Information supplied Start Marker

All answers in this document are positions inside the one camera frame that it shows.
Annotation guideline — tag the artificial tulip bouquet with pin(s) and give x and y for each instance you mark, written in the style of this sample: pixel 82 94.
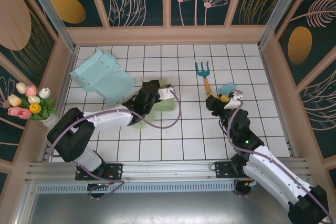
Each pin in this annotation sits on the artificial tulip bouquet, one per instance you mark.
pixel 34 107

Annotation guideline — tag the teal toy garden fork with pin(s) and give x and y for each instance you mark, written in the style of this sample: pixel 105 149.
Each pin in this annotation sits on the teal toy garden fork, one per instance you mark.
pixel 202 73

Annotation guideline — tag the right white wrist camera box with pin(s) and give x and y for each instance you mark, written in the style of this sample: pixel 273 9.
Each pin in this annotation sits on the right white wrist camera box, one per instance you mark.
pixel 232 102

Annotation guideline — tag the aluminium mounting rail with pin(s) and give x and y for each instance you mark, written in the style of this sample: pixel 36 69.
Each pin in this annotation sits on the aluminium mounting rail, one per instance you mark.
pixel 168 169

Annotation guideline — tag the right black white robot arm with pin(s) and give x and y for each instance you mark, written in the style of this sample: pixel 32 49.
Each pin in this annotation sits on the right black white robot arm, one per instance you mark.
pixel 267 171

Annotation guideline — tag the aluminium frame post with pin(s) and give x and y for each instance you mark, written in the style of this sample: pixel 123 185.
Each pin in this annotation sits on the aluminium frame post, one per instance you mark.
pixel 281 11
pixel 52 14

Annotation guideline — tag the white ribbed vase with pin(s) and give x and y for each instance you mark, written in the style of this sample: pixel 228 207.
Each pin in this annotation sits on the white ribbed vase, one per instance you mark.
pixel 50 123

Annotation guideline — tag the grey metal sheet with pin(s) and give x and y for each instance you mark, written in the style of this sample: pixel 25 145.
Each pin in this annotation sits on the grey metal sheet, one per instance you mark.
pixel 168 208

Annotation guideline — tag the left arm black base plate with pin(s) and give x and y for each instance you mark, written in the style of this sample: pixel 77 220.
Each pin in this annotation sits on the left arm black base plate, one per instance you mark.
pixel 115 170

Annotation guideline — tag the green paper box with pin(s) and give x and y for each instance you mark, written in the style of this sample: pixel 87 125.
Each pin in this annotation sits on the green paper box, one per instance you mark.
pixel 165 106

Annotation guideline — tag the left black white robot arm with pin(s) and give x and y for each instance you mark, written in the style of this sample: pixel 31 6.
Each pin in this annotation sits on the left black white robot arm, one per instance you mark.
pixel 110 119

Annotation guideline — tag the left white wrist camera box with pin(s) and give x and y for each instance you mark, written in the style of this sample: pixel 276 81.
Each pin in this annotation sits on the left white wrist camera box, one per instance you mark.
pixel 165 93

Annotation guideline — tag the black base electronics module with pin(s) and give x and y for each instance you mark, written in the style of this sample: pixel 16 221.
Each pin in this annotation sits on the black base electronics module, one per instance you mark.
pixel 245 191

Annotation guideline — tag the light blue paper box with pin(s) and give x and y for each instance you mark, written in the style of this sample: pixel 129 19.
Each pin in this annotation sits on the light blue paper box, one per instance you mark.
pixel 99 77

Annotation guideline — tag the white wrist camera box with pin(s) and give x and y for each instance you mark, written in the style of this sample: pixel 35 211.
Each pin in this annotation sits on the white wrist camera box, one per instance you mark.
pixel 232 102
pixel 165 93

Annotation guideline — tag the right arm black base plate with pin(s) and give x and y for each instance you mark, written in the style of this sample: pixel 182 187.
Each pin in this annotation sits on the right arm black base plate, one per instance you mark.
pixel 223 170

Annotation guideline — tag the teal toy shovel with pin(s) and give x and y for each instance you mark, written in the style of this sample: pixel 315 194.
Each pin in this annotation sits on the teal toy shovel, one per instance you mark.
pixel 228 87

Information supplied End Marker
Information supplied Start Marker

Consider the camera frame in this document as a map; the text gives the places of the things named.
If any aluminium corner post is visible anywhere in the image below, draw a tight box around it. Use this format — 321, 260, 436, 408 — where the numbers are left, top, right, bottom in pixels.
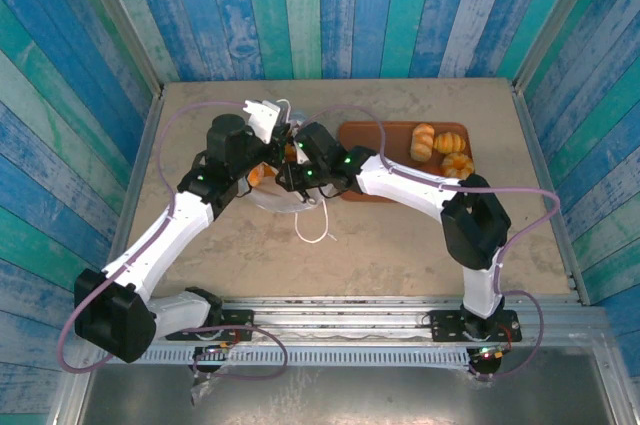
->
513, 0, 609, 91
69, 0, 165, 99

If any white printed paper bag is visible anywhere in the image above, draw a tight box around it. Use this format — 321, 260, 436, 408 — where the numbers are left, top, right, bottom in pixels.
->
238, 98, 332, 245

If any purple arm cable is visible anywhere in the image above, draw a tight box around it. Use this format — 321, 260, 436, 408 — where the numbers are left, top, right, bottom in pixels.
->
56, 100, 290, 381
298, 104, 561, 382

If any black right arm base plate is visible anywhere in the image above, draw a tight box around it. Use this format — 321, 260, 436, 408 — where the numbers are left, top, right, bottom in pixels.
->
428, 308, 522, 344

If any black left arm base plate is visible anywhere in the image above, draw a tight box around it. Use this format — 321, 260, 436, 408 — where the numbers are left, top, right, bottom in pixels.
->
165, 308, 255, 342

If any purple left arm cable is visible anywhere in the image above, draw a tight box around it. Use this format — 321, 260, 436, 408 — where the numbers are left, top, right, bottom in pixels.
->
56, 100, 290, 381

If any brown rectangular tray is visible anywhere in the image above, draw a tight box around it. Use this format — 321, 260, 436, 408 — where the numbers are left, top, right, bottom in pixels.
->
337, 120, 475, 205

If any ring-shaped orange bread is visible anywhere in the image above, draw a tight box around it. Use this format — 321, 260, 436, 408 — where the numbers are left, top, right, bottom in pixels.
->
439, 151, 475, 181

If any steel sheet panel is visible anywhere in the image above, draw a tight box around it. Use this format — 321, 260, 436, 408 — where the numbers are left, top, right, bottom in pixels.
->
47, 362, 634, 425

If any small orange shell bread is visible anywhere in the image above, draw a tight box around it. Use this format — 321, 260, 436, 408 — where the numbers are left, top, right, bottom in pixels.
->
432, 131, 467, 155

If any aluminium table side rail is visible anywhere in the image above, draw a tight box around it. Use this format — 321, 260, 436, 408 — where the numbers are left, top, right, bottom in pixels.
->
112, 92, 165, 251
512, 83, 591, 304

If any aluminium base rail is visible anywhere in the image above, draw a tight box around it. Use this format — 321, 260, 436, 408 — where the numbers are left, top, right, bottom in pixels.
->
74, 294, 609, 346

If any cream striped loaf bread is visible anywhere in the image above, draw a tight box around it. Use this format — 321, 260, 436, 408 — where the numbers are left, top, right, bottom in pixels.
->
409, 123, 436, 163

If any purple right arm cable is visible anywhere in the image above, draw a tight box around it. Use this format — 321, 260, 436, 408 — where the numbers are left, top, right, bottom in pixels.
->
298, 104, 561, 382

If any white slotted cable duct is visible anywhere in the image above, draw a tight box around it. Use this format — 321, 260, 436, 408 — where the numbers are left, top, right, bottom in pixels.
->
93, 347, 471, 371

Information supplied End Marker

The task ▸ From the data above, retype only the lines starting with the line with "All answers in" and going on through the line with "Annotation guideline — tag the grey", exactly, leaving out the pictures.

Exercise solution ▸
All answers in this document are positions inside the one camera frame that it shows.
Annotation guideline — tag the artificial tulip bouquet with pin(s) and give x and y for each instance you mark, written in the style of this sample: pixel 82 94.
Each pin in this annotation sits on the artificial tulip bouquet, one per instance you mark.
pixel 34 107

Annotation guideline — tag the teal toy garden fork with pin(s) and give x and y for each instance you mark, written in the style of this sample: pixel 105 149.
Each pin in this annotation sits on the teal toy garden fork, one per instance you mark.
pixel 202 73

Annotation guideline — tag the right white wrist camera box with pin(s) and give x and y for each instance you mark, written in the style of this sample: pixel 273 9.
Each pin in this annotation sits on the right white wrist camera box, one per instance you mark.
pixel 232 102

Annotation guideline — tag the aluminium mounting rail with pin(s) and give x and y for each instance you mark, written in the style of this sample: pixel 36 69.
Each pin in this annotation sits on the aluminium mounting rail, one per instance you mark.
pixel 168 169

Annotation guideline — tag the right black white robot arm with pin(s) and give x and y for each instance you mark, written in the style of this sample: pixel 32 49.
Each pin in this annotation sits on the right black white robot arm, one per instance you mark.
pixel 267 171

Annotation guideline — tag the aluminium frame post with pin(s) and give x and y for each instance you mark, written in the style of this sample: pixel 123 185.
Each pin in this annotation sits on the aluminium frame post, one per instance you mark.
pixel 281 11
pixel 52 14

Annotation guideline — tag the white ribbed vase with pin(s) and give x and y for each instance you mark, written in the style of this sample: pixel 228 207.
Each pin in this annotation sits on the white ribbed vase, one per instance you mark.
pixel 50 123

Annotation guideline — tag the grey metal sheet with pin(s) and give x and y for each instance you mark, written in the style of this sample: pixel 25 145.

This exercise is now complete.